**WHAT TO DO**
Print the first line of the data below and every one after it, through the line containing "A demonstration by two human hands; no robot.", exactly as written.

#### SUPPLIED INFORMATION ####

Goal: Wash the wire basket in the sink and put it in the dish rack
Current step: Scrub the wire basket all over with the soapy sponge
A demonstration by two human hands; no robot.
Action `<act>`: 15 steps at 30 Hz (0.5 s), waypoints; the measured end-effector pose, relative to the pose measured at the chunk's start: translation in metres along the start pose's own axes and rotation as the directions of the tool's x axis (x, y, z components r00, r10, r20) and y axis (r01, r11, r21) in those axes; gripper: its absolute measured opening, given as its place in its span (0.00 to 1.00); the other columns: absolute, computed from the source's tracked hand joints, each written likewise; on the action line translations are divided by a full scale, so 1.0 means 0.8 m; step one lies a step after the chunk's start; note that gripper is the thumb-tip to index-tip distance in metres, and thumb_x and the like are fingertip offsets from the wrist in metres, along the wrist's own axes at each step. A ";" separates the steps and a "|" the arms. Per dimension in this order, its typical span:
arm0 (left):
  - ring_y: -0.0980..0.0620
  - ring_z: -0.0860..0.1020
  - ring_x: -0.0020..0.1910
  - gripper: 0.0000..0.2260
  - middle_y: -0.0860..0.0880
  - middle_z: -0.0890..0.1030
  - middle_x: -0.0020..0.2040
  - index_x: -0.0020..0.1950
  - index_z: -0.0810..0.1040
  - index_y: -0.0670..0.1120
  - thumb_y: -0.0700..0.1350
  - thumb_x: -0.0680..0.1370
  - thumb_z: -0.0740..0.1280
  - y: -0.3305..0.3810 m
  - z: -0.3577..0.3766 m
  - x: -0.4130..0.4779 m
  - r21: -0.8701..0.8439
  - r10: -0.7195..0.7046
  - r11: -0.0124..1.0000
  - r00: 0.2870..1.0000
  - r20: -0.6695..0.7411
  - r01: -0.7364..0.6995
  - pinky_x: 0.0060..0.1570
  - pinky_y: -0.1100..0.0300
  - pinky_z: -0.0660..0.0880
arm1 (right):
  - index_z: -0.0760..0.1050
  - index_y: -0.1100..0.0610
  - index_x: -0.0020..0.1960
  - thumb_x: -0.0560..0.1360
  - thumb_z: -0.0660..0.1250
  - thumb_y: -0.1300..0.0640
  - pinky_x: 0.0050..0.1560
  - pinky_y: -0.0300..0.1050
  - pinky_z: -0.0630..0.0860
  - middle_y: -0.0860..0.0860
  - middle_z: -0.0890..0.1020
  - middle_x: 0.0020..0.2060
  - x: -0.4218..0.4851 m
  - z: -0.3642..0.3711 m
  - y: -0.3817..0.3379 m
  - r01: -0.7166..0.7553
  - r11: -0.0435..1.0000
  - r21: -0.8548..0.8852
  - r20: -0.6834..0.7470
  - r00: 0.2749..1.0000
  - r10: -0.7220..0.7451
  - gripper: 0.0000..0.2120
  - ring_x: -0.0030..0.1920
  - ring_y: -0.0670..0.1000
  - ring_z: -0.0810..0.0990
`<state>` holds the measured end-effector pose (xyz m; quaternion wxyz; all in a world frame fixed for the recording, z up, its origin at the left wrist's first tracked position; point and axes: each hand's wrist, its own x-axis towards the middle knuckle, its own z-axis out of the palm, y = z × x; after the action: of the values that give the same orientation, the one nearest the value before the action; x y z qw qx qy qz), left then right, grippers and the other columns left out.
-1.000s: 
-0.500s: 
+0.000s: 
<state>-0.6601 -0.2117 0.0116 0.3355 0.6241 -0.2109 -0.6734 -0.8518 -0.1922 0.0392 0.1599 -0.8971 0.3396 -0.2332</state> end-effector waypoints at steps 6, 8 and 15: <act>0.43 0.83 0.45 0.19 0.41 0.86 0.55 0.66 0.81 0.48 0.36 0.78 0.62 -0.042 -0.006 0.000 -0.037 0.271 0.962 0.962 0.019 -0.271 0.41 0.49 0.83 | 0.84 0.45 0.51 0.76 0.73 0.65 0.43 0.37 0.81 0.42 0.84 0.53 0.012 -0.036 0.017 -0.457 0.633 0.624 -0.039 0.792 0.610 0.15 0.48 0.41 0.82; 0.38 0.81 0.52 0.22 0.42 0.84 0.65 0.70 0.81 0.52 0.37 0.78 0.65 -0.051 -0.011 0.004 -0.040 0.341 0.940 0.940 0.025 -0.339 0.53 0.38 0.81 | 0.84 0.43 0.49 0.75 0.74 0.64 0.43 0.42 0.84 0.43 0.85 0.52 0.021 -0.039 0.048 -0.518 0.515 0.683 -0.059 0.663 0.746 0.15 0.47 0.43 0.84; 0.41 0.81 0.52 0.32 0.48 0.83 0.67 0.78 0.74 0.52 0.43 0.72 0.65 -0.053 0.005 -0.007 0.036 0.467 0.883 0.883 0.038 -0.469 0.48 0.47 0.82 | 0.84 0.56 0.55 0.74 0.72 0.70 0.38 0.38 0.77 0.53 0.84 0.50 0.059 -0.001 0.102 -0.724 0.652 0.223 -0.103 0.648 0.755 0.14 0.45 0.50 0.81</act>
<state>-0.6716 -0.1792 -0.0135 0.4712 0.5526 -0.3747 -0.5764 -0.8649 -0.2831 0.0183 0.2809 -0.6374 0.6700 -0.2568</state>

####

**WRITTEN SOLUTION**
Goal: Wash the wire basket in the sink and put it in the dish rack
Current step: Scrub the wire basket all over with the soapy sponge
A demonstration by two human hands; no robot.

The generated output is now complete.